Out of the 102 megawatts produced by the state-owned power plant, 1.5 megawatts are allocated to cryptocurrency mining.

The energy-intensive process of crypto mining involves complex mathematical computations performed by data processing centers, which require substantial energy for both computation and cooling.

El Salvador’s Volcano-Powered Mining is Sustainable

While cryptocurrency miners worldwide have faced increased scrutiny due to their energy consumption and environmental impact, El Salvador’s volcano-powered mining operation presents a unique and more sustainable approach.

In 2021, El Salvador made history by becoming the first country to adopt Bitcoin as legal tender, alongside the U.S. dollar, which it had adopted two decades earlier. This move generated significant controversy and criticism for President Bukele’s government, including from the International Monetary Fund (IMF).

However, the government remains committed to exploring the potential benefits and opportunities that cryptocurrencies can offer to the country’s economy.

Major Public Bitcoin Holders

The U.S. government is one of the largest holders of Bitcoin, mainly due to significant seizures from criminal activities.

As per the latest data, the government’s Bitcoin holdings surpass $12 billion in value. This includes holdings from the Justice Department and the Internal Revenue Service, which keep the Bitcoin in offline, encrypted hardware wallets​.

Furthermore, the Chinese government reportedly holds 194,000 BTC that was recovered from the Plustoken scam in 2019. El Salvador’s holdings are currently at 5,750 BTC.

In the corporate sector, MicroStrategy leads with a substantial Bitcoin portfolio. As of the latest updates, MicroStrategy owns approximately 189,150 BTC, significantly bolstered by its CEO Michael Saylor’s personal investments in Bitcoin.

Another notable corporate holder is Marathon Digital Holdings, which has accumulated over 17,381 BTC through its mining operations. The third-largest Bitcoin holding by a public company is Tesla, which holds 9,720 BTC.

Satoshi Nakamoto, the pseudonymous creator of Bitcoin, remains the largest individual holder, with estimates suggesting ownership of around 1.1 million BTC. Other prominent individual holders include the Winklevoss twins with 70,000 BTC and Tim Draper, who acquired 30,000 BTC from a U.S. government auction.

Is BTC Mining Profitable in 2024?

Bitcoin mining profitability in 2024 is largely influenced by several key factors, including the cost of electricity, the efficiency of mining hardware, and the price of Bitcoin itself.

The Bitcoin mining reward halving in April 2024, which reduced the block reward to 3.125 BTC, has significantly impacted profitability. The event has historically led to a need for more efficient operations as the reward for mining a block is lowered.

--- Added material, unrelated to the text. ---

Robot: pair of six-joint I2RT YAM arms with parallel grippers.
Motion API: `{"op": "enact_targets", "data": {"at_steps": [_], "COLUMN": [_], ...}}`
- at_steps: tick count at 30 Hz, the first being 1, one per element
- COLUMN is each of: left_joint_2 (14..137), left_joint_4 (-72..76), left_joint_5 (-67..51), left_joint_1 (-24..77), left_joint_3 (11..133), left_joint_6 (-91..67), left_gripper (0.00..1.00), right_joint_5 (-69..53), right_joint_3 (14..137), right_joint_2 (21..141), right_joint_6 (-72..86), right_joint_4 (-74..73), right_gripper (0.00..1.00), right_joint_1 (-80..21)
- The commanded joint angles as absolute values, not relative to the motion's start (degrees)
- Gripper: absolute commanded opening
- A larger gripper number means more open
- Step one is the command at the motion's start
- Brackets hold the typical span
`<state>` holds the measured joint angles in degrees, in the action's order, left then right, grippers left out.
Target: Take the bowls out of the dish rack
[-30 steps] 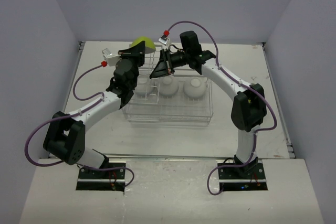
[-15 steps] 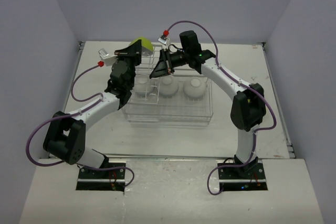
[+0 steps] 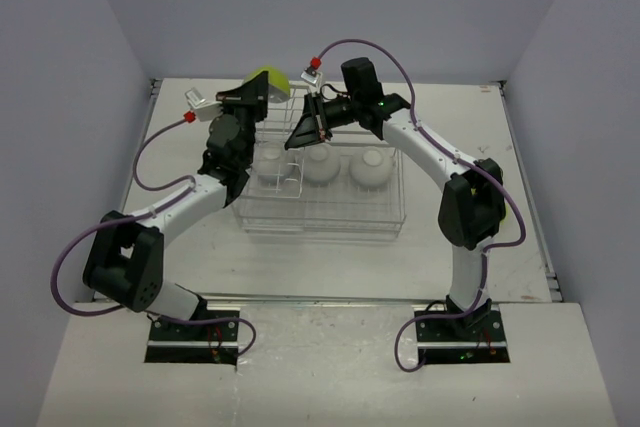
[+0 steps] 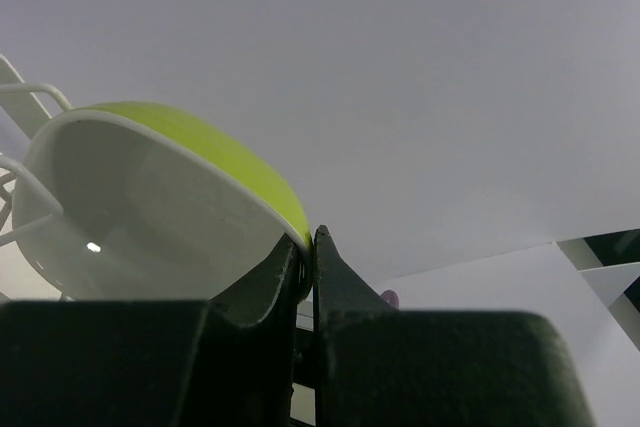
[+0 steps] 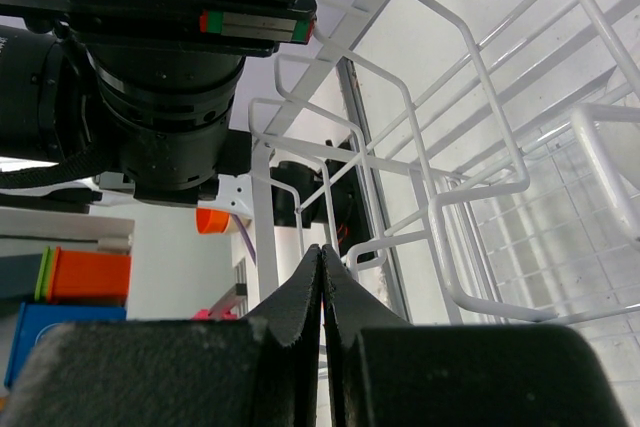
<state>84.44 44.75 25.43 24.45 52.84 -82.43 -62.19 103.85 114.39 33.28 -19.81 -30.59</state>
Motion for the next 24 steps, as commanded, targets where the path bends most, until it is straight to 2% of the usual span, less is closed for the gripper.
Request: {"op": "enact_targets", "data": {"at_steps": [1,13,18,24], "left_joint_2": [84.81,83.59,80.34,74.02], "left_joint_4": [48.87,40.44,25.51,12.40], "left_joint_5": [24.26,19.08,16.62,13.89], "left_joint_1": [23.91,21.54,18.81,13.45], "left_joint_3": [56.60,66.79,73.29,74.01], "left_joint_6": [-80.60,-75.69,-68.65,-58.02], "left_gripper": [0.00,0.00,0.00,0.00], "right_joint_5": [-54.93,-54.49,-53.79,-53.26], "right_joint_3": [103.53,105.38,107.13,110.65], "right_joint_2": [118.30,118.21,117.60,116.72], "right_joint_6": [30.85,31.46,31.38,32.61], "right_joint_4": [-24.61,-26.28,-28.39,-29.97], "right_gripper": [0.00,0.00,0.00,0.00], "right_joint_1": [-30.15,-30.15,-30.15,-30.15]}}
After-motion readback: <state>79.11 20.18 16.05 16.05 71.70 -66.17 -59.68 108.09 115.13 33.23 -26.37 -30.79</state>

Data from blockchain.com reveals that the hash rate dropped to its lowest level in over two months, reaching 575 exahash per second (EH/s) on May 10.

The decline in hash rate can be attributed to miners turning off rigs that are no longer profitable, James Butterfill, the head of research at CoinShares, explained in a recent post on X.

Profitability is also heavily dependent on the cost of electricity and the efficiency of the mining hardware. Miners with access to cheap electricity and efficient hardware are more likely to remain profitable.

Furthermore, the price of Bitcoin is a crucial determinant of mining profitability. If the price of Bitcoin is high, miners can cover their costs and make a profit more easily. Conversely, lower Bitcoin prices can squeeze margins.

All in all, while Bitcoin mining can still be profitable in 2024, it is increasingly becoming an activity best suited for well-capitalized players who can invest in the most efficient technologies and secure low energy costs.

The Bottom Line

Since 2021, El Salvador has mined approximately 474 Bitcoin using geothermal energy from the Tecapa volcano, boosting its total Bitcoin holdings to about $354 million.

The mining operation is powered by a small portion of the 102 megawatts generated by a state-owned geothermal power plant, with 1.5 megawatts dedicated to mining.

President Nayib Bukele seems to be achieving two things here: legitimizing Bitcoin as a form of money, and finding ways to mine Bitcoin without harming the environment.